Not a single one of the eight California hospitals, including Stanford Hospital and UCSF Helen Diller Medical Center at Parnassus Heights, analyzed in a new report by the nonprofit Patient Rights Advocate (PRA) comply with a price transparency rule that requires medical centers to post standard charges and other information online so that patients can more easily figure out the cost of their health care upfront.

The report found that just 5.6% of 500 hospitals across the country comply fully with the rule, which took effect in January.

“These findings align with previous research indicating that hospitals are undermining the rule with incomplete information, burdensome access restrictions, code to block prices from being displayed on search engines, and tools to obfuscate access to mobile app developers and to patients,” the authors wrote.

Most of the hospitals studied comply with parts of the rule, but many do not post or only partially disclose the negotiated prices associated with all of the plans and payers they accept. They also often fail to publish a full list of discounted cash prices for people who pay without going through an insurance company.
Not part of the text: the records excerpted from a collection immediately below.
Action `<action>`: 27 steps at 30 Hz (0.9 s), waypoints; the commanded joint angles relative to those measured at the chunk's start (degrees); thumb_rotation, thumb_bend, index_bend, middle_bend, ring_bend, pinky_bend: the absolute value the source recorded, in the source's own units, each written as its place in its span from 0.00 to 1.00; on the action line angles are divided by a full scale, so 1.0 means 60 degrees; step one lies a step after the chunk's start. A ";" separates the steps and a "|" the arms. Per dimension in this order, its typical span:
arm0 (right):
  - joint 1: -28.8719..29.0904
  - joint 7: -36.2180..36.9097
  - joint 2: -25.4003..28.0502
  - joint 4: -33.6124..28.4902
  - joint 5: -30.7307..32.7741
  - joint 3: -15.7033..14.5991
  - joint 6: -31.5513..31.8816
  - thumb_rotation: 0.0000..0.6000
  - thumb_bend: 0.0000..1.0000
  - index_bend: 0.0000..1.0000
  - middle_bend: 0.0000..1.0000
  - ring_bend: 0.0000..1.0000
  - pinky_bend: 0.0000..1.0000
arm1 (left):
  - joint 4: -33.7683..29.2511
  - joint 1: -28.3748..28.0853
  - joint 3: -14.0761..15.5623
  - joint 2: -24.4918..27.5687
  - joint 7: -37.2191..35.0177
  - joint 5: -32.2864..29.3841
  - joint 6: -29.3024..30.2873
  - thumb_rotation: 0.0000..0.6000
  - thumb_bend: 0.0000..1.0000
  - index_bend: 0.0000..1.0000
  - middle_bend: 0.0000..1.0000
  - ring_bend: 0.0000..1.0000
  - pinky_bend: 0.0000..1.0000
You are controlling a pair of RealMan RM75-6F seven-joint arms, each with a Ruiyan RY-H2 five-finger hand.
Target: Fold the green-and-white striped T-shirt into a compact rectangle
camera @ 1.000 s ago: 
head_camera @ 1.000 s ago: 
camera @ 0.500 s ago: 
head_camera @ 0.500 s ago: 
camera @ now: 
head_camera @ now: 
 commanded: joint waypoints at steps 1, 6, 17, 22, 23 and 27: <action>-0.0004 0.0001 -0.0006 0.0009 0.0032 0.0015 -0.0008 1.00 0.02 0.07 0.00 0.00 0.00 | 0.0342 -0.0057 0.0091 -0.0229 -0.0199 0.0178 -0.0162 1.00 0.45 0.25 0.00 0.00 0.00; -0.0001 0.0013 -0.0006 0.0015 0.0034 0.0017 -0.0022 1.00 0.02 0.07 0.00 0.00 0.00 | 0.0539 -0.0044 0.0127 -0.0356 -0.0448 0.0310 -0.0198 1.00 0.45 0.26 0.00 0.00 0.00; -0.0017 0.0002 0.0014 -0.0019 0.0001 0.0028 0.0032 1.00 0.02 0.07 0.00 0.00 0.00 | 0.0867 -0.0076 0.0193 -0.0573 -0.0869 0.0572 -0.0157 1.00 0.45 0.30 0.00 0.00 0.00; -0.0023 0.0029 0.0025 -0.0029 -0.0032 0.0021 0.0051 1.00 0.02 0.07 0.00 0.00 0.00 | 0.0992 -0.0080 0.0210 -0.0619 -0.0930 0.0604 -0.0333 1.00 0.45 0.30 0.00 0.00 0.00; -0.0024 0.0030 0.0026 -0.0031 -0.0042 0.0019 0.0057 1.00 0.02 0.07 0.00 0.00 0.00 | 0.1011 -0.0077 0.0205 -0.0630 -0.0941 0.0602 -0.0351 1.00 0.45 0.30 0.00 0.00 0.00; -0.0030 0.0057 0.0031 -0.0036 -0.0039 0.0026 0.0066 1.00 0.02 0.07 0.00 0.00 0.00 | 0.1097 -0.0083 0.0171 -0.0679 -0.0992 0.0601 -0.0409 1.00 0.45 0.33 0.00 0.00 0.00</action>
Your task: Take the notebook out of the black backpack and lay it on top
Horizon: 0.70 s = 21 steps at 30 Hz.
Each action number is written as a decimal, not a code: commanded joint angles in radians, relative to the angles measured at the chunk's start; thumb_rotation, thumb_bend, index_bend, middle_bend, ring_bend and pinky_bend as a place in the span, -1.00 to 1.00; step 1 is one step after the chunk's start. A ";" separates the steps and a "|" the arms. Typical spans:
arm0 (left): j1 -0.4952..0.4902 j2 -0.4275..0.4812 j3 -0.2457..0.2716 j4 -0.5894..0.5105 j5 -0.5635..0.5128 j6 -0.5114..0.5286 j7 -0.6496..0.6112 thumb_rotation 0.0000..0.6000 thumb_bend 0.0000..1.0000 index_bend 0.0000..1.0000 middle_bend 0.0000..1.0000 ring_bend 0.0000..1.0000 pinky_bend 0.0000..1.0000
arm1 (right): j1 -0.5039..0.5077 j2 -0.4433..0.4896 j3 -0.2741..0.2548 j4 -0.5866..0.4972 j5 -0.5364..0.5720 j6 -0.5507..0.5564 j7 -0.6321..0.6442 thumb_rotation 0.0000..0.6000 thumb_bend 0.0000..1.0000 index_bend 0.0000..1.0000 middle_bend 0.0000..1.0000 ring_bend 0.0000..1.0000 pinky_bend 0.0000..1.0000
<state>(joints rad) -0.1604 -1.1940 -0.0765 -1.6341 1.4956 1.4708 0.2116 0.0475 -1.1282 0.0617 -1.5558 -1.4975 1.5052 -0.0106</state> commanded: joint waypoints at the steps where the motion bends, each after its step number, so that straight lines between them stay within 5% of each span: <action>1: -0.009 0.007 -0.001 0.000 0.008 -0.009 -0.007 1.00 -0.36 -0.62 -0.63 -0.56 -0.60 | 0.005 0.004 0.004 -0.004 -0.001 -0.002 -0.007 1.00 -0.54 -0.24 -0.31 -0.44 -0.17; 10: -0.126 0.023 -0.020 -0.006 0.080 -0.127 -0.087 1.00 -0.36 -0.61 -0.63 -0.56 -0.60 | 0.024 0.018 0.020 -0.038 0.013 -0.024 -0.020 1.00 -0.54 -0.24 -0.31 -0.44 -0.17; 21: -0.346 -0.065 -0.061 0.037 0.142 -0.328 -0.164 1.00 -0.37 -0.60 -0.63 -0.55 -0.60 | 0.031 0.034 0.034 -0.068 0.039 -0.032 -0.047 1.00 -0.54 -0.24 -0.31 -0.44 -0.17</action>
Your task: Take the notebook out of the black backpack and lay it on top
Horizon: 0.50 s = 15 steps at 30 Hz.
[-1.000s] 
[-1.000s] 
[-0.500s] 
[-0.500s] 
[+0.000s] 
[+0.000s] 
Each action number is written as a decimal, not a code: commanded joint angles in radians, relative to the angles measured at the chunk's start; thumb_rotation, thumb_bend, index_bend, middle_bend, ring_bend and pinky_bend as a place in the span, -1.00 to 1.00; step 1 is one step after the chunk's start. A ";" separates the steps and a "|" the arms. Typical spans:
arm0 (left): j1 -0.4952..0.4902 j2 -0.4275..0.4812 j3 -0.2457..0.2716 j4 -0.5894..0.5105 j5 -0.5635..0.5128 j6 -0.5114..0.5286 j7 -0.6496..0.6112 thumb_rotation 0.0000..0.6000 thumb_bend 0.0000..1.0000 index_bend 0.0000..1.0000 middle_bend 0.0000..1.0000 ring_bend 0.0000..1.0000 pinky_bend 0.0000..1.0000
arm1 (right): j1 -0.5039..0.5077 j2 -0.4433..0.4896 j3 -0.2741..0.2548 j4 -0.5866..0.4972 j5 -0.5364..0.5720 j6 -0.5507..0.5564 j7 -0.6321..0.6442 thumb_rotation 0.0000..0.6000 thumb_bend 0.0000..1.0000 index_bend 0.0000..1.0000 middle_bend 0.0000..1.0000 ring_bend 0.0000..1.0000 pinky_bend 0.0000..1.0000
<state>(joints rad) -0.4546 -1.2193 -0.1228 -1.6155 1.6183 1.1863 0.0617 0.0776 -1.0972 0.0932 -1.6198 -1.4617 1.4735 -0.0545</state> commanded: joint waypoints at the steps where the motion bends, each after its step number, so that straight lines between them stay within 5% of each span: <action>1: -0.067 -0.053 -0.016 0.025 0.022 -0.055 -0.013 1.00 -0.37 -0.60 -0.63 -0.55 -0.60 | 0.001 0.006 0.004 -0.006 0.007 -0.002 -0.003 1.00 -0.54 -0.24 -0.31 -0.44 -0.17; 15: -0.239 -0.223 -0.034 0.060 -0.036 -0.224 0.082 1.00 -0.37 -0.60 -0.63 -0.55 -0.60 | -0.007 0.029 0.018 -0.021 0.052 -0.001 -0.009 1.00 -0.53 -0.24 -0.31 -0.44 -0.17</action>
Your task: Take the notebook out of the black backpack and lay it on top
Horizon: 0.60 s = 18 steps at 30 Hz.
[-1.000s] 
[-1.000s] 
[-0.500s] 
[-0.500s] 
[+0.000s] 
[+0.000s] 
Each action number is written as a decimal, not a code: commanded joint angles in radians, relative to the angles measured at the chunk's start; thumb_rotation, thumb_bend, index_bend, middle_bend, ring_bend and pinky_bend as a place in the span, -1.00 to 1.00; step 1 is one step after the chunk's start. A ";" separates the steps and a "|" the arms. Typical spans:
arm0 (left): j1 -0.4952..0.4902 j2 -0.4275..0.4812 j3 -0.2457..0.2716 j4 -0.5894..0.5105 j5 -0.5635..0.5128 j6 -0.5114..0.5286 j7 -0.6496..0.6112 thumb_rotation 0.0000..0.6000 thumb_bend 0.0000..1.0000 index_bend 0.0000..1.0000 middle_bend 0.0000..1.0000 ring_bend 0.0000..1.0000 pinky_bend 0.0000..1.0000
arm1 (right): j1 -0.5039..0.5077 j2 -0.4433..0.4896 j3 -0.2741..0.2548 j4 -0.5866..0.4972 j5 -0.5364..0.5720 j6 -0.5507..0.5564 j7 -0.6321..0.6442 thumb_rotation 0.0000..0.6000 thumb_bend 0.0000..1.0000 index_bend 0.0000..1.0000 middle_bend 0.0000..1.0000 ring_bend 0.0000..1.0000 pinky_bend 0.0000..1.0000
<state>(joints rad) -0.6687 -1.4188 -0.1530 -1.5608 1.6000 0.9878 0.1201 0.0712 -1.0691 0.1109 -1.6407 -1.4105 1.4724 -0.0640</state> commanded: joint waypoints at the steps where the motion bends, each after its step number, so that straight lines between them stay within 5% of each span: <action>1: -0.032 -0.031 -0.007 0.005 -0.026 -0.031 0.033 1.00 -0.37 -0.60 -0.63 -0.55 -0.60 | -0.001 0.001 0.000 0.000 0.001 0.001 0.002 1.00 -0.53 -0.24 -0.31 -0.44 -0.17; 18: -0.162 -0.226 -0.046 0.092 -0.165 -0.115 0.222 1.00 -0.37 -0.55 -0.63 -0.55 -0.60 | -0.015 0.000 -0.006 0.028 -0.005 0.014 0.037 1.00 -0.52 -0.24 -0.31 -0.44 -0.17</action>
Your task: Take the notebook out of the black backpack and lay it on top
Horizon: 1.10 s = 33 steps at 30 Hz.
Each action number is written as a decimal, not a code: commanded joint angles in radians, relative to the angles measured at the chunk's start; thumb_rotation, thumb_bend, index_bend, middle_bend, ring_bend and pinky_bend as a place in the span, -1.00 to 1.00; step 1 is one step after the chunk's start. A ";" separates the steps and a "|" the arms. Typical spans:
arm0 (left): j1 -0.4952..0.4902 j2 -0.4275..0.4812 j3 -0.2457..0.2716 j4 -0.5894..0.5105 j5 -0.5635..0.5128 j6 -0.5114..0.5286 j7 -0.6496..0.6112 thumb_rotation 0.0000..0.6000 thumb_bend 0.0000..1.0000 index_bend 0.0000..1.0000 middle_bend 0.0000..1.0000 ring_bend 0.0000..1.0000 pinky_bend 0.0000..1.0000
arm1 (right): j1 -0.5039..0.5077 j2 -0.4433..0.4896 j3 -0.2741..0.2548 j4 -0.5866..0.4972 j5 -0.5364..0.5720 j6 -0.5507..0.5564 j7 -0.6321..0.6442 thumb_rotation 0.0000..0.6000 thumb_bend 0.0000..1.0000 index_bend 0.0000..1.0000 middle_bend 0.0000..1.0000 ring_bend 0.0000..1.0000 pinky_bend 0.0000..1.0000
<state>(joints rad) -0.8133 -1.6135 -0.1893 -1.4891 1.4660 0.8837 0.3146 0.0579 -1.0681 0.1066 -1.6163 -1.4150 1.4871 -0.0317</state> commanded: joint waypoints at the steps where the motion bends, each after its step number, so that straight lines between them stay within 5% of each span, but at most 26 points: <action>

To compile the report, the nonprofit reviewed a random sample of 500 hospital websites between May and July, with findings reviewed by a health care price data company called FireLight Health LLC.

According to the report, Stanford and UCSF have price estimate tools that provide cash prices, but the hospitals do not post a complete standard charge file or a required list of 300 common shoppable services covering everything from the cost of blood tests and X-rays to biopsies and cesarean sections, among other items.

In a statement, UCSF said it “is committed to helping patients and their families make informed decisions about every aspect of their care, including the costs associated with the care they seek.”

UCSF said estimates for the 300 shoppable services are included in its price estimator tool, but said the requirement that hospitals post standard charges for various procedures and treatments is “challenging” because few of its contracts include set prices. Instead, the cost for a particular service varies depending on what other services are provided.

The health center said it encourages patients with questions about potential charges to contact UCSF for personalized estimates.

Stanford said in a statement, “Stanford Health Care recognizes the importance of price transparency for our patients. An updated list of standard charges is available on Stanford Health Care’s website, as well as a list of standard charges in a machine-readable format and a link to our patient cost-estimator tool.”

In the report, PRA calls for stricter penalties, which are now $300 per hospital per day, for noncompliance, requiring actual prices instead of just estimates and other reforms.

The report comes days after the Biden Administration unveiled an executive order aimed at promoting competition in the American economy, which calls on the Department of Health and Human Services, led by former California Attorney General Xavier Becerra, to “support existing hospital price transparency rules and to finish implementing bipartisan federal legislation to address surprise hospital billing.”

A new study published in JAMA Tuesday found that unpaid medical bills became the largest source of debt that Americans owe collections agencies between 2009 and 2020, with the agencies holding a whopping $140 billion in unpaid medical bills last year alone.